*THE PROBLEM:* What lines below contain the word "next"? Please pull each one out.
╭─ PROVIDED ENTRIES
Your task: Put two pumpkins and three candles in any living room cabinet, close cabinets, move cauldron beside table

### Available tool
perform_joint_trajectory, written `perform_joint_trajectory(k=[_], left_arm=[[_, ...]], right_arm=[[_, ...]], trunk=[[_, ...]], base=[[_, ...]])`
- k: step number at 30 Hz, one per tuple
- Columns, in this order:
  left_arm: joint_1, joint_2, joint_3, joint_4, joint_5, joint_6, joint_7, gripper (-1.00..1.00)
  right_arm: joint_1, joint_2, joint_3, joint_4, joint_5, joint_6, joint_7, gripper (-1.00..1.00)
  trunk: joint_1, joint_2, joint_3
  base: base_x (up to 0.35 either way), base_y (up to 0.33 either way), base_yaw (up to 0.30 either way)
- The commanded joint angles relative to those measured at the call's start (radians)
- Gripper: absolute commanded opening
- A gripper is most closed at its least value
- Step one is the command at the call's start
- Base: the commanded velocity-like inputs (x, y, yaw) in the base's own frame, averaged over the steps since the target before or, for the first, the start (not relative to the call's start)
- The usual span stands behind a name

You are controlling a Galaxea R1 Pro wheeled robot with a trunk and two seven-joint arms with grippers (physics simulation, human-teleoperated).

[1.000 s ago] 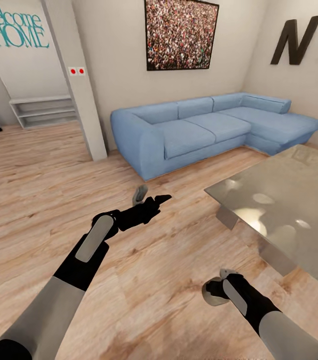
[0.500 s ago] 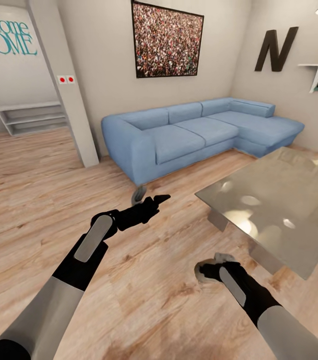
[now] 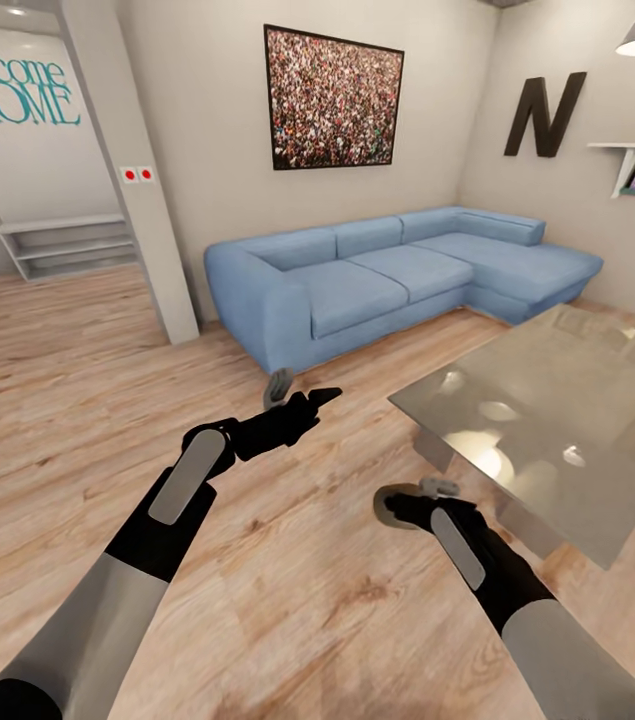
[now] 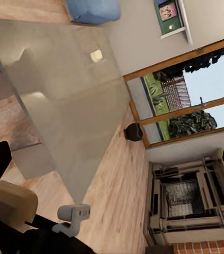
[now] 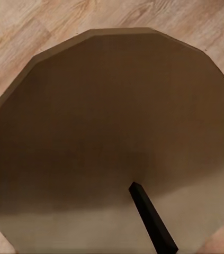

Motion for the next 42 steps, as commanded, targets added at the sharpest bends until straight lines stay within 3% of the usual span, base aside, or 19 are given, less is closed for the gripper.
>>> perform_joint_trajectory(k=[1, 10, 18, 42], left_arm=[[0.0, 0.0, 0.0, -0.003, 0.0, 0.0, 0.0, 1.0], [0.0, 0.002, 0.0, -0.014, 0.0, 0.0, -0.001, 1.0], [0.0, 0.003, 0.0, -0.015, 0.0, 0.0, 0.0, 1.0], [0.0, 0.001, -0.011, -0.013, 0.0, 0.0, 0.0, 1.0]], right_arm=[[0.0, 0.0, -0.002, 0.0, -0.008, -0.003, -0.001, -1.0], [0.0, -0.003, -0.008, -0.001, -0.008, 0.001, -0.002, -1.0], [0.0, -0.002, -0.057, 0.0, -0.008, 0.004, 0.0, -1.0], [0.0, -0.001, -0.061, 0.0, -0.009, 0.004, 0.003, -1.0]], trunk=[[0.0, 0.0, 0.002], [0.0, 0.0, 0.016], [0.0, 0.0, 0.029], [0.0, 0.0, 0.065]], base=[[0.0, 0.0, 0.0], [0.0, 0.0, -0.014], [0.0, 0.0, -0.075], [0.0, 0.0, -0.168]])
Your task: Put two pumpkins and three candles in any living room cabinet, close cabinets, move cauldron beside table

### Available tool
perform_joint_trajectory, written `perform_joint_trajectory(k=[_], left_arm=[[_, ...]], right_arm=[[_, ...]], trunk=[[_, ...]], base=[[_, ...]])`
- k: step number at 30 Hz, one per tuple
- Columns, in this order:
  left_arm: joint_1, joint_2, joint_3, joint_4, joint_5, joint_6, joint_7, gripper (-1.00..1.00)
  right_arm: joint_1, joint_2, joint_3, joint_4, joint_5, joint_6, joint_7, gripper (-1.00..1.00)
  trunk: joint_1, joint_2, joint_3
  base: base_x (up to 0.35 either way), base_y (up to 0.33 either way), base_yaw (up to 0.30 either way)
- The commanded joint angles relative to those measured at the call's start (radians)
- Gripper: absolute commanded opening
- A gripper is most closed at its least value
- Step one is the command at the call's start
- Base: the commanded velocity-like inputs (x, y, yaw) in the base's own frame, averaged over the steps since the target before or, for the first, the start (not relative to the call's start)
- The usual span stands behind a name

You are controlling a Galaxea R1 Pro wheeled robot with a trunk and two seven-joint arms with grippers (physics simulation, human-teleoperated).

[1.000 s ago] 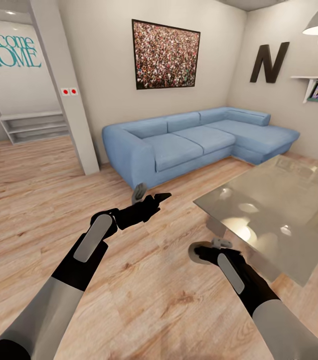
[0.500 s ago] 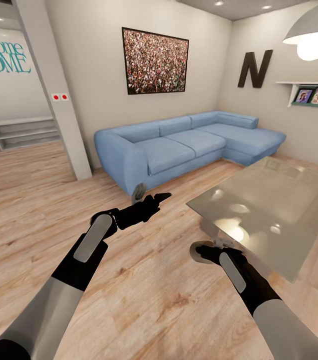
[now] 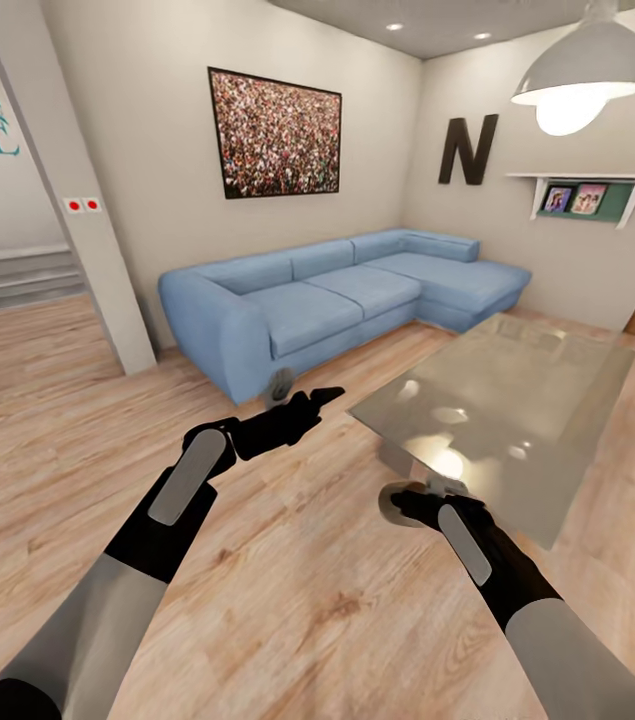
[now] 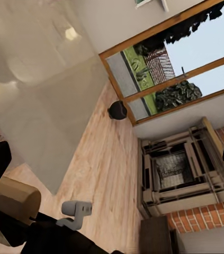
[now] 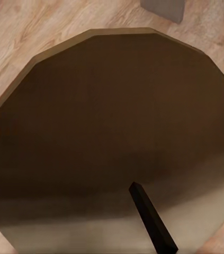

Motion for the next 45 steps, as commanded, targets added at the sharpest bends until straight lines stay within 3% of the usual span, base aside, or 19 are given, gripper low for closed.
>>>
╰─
*TASK RESULT:*
Motion for the next 42 steps, as commanded, targets added at the sharpest bends until straight lines stay within 3% of the usual span, base aside, or 19 are given, less is closed for the gripper.
Motion for the next 45 steps, as commanded, targets added at the sharpest bends until straight lines stay within 3% of the usual span, base aside, or 19 are given, gripper low for closed.

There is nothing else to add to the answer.